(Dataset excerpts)
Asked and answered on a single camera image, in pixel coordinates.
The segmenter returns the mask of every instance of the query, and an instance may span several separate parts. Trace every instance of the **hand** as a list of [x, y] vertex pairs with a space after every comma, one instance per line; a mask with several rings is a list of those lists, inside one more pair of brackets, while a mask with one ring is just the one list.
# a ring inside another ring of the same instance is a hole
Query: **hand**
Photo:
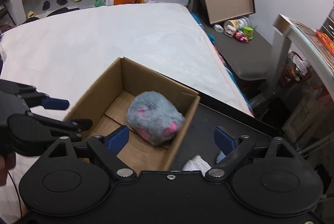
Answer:
[[0, 186], [6, 184], [8, 170], [16, 165], [15, 152], [11, 152], [5, 158], [0, 156]]

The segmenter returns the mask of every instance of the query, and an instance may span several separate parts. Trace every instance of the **pink nose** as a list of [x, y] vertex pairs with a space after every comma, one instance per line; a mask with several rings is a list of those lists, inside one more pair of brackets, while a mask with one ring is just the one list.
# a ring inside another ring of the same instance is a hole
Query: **pink nose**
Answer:
[[168, 136], [168, 135], [170, 135], [172, 133], [175, 133], [178, 130], [179, 130], [179, 127], [174, 122], [172, 122], [169, 125], [169, 128], [167, 128], [167, 129], [164, 130], [164, 135]]

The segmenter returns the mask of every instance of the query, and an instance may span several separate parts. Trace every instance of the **blue gripper pad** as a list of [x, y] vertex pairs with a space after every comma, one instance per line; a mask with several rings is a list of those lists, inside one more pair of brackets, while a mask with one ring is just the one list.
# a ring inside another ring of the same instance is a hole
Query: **blue gripper pad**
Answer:
[[219, 127], [217, 127], [214, 130], [213, 136], [214, 136], [214, 142], [225, 155], [228, 155], [231, 151], [233, 151], [237, 147], [235, 145], [234, 139], [228, 136]]
[[66, 110], [70, 106], [70, 102], [68, 100], [47, 97], [42, 101], [41, 106], [44, 109]]
[[129, 129], [122, 125], [105, 137], [105, 146], [117, 155], [129, 141]]

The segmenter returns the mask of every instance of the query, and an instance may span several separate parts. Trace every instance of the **gray fur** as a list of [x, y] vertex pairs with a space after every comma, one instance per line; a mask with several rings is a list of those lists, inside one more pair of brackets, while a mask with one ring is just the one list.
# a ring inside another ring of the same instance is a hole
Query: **gray fur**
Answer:
[[132, 128], [141, 128], [149, 133], [149, 142], [157, 146], [172, 139], [176, 133], [164, 135], [163, 132], [174, 122], [181, 129], [184, 117], [163, 95], [155, 91], [146, 91], [138, 95], [131, 103], [126, 114]]

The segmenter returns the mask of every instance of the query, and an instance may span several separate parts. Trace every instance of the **black slipper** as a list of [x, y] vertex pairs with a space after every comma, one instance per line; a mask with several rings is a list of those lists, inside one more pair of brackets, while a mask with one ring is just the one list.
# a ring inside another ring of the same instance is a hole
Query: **black slipper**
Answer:
[[60, 6], [66, 5], [67, 0], [57, 0], [57, 4], [60, 5]]
[[43, 3], [43, 10], [47, 10], [47, 9], [49, 9], [50, 8], [50, 2], [49, 1], [45, 1], [44, 3]]

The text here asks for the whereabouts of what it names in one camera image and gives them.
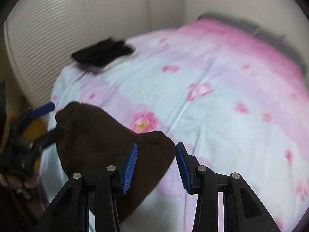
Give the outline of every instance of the black handheld tool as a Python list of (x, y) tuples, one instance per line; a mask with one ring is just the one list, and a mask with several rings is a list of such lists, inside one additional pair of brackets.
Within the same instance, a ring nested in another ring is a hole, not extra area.
[(0, 154), (0, 169), (2, 173), (17, 176), (21, 179), (34, 176), (34, 164), (43, 149), (60, 140), (64, 132), (55, 128), (39, 138), (25, 144), (21, 135), (35, 119), (53, 111), (54, 103), (45, 104), (39, 108), (31, 108), (18, 116), (10, 125), (8, 142)]
[(214, 173), (176, 145), (176, 160), (184, 189), (198, 194), (193, 232), (218, 231), (218, 192), (223, 192), (225, 232), (280, 232), (275, 221), (239, 173)]
[(110, 165), (91, 176), (73, 174), (50, 203), (34, 232), (89, 232), (90, 192), (95, 192), (95, 231), (120, 232), (116, 195), (129, 189), (137, 155), (137, 145), (131, 143), (118, 167)]

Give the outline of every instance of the floral bedspread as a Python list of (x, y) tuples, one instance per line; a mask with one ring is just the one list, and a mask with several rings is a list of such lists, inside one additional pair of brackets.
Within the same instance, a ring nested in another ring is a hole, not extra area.
[[(51, 96), (56, 110), (80, 101), (137, 133), (163, 131), (216, 173), (239, 172), (280, 230), (291, 232), (309, 206), (309, 96), (297, 65), (210, 19), (128, 43), (139, 56), (106, 73), (66, 66)], [(55, 124), (51, 114), (49, 128)], [(40, 174), (52, 201), (67, 180), (55, 146)], [(174, 161), (122, 231), (192, 231), (196, 201)], [(219, 203), (223, 231), (222, 195)]]

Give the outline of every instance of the yellow object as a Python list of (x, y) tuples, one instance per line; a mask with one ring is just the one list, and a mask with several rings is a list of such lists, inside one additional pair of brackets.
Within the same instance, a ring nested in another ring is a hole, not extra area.
[[(35, 138), (38, 138), (39, 136), (41, 136), (42, 134), (46, 132), (47, 132), (47, 128), (46, 128), (45, 123), (40, 119), (36, 119), (24, 131), (21, 137), (25, 143), (28, 143), (29, 141), (34, 140)], [(34, 166), (34, 170), (36, 173), (39, 172), (39, 168), (40, 168), (40, 159), (37, 160)]]

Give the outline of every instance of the brown cloth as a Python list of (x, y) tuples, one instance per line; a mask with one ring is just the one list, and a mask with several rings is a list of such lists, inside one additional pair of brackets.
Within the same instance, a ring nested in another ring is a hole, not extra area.
[(71, 102), (56, 114), (56, 121), (65, 131), (57, 151), (68, 177), (76, 172), (89, 175), (105, 170), (125, 154), (131, 142), (137, 144), (138, 158), (130, 189), (117, 198), (120, 222), (155, 188), (175, 157), (175, 144), (164, 133), (136, 134), (99, 107)]

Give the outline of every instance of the blue handle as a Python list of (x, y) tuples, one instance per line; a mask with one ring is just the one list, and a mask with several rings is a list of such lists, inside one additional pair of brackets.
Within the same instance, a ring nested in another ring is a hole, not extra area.
[(39, 108), (35, 108), (31, 112), (30, 118), (33, 119), (33, 120), (38, 119), (38, 118), (44, 116), (45, 114), (52, 112), (53, 110), (55, 110), (55, 104), (53, 102), (47, 103), (45, 105), (42, 105)]

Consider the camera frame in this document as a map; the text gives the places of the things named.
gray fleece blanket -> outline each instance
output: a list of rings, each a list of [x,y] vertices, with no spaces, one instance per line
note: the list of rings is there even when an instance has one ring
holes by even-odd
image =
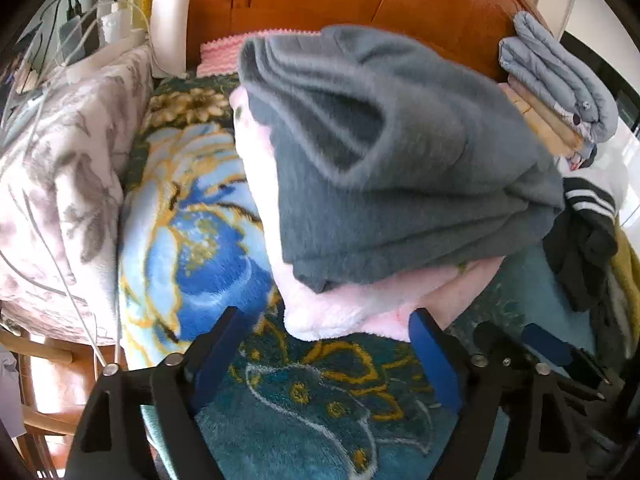
[[[410,38],[254,38],[239,75],[272,128],[283,259],[316,292],[514,253],[562,209],[552,157],[495,82]]]
[[[618,108],[600,78],[528,12],[518,12],[513,24],[518,36],[500,41],[500,65],[552,110],[559,112],[559,106],[591,123],[586,140],[611,138],[618,127]]]

teal blanket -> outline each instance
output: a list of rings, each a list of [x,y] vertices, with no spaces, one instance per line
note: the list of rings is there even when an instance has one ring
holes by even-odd
[[[284,329],[233,147],[236,85],[235,76],[161,85],[136,141],[120,244],[129,367],[184,351],[236,305],[255,326],[196,418],[228,480],[425,478],[456,418],[411,346],[364,334],[308,343]],[[513,335],[535,321],[593,349],[588,318],[568,309],[540,247],[507,258],[450,333],[472,348],[488,319]],[[154,412],[144,413],[170,470]]]

white stripe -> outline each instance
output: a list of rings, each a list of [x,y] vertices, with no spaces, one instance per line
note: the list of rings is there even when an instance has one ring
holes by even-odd
[[[609,211],[608,209],[604,209],[603,207],[600,207],[598,204],[594,204],[593,202],[578,202],[576,204],[572,204],[572,207],[576,211],[580,211],[581,209],[591,209],[592,211],[595,211],[596,213],[613,220],[613,213],[611,211]]]
[[[574,196],[588,196],[593,198],[598,204],[607,208],[613,214],[616,213],[616,208],[613,207],[609,202],[600,198],[597,193],[593,189],[572,189],[571,191],[566,192],[567,198],[573,198]]]

folded clothes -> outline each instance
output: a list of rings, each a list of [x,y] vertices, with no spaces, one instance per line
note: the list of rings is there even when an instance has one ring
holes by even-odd
[[[511,88],[507,83],[500,83],[498,86],[508,97],[509,101],[511,101],[522,114],[524,120],[527,121],[527,124],[542,141],[551,155],[564,157],[573,156],[575,150],[572,150],[567,146],[558,134],[553,131],[553,128],[549,126],[549,124],[547,124],[545,120],[531,107],[531,105],[520,97],[513,88]]]
[[[598,76],[528,12],[518,12],[513,23],[518,37],[500,40],[500,65],[585,140],[613,136],[618,108]]]
[[[560,171],[566,208],[543,242],[546,259],[572,309],[602,310],[607,271],[618,250],[614,219],[628,186],[626,166],[617,151],[602,150],[590,167],[569,171],[564,161]]]
[[[518,94],[531,108],[548,124],[551,129],[562,139],[572,150],[579,151],[584,146],[584,138],[575,130],[571,129],[562,119],[546,106],[540,99],[533,95],[526,86],[518,81],[513,75],[509,75],[507,81],[509,86]]]
[[[426,307],[441,328],[449,326],[498,271],[502,257],[466,266],[409,270],[369,285],[345,284],[314,293],[282,261],[271,129],[255,122],[244,88],[236,89],[229,101],[236,111],[236,150],[260,214],[271,272],[285,304],[285,327],[291,335],[312,341],[367,332],[409,341],[409,316],[416,308]]]
[[[316,292],[513,253],[562,209],[552,157],[495,82],[410,38],[253,38],[239,75],[273,130],[283,259]]]

screw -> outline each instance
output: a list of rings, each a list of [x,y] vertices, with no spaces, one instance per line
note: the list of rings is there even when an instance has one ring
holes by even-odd
[[[549,375],[551,373],[551,368],[546,363],[538,363],[536,364],[536,371],[539,375]]]
[[[166,364],[167,366],[177,366],[182,362],[183,359],[184,357],[182,357],[182,354],[169,354],[164,360],[164,364]]]
[[[471,364],[478,368],[485,368],[489,364],[489,359],[486,355],[474,354],[471,356]]]
[[[118,370],[120,370],[120,367],[116,364],[116,363],[111,363],[109,365],[106,365],[103,370],[102,370],[102,374],[106,375],[107,377],[110,377],[112,375],[115,375],[118,373]]]

TASK TO COMPLETE - Look over the entries for "camera", then copy every line that includes that string.

REPLY -
Asked and answered on a single camera image, in pixel coordinates.
The text here asks for the whereabouts of what it names in one camera image and gives them.
Consider the camera frame in this document as a map; the text gives the places of the things named.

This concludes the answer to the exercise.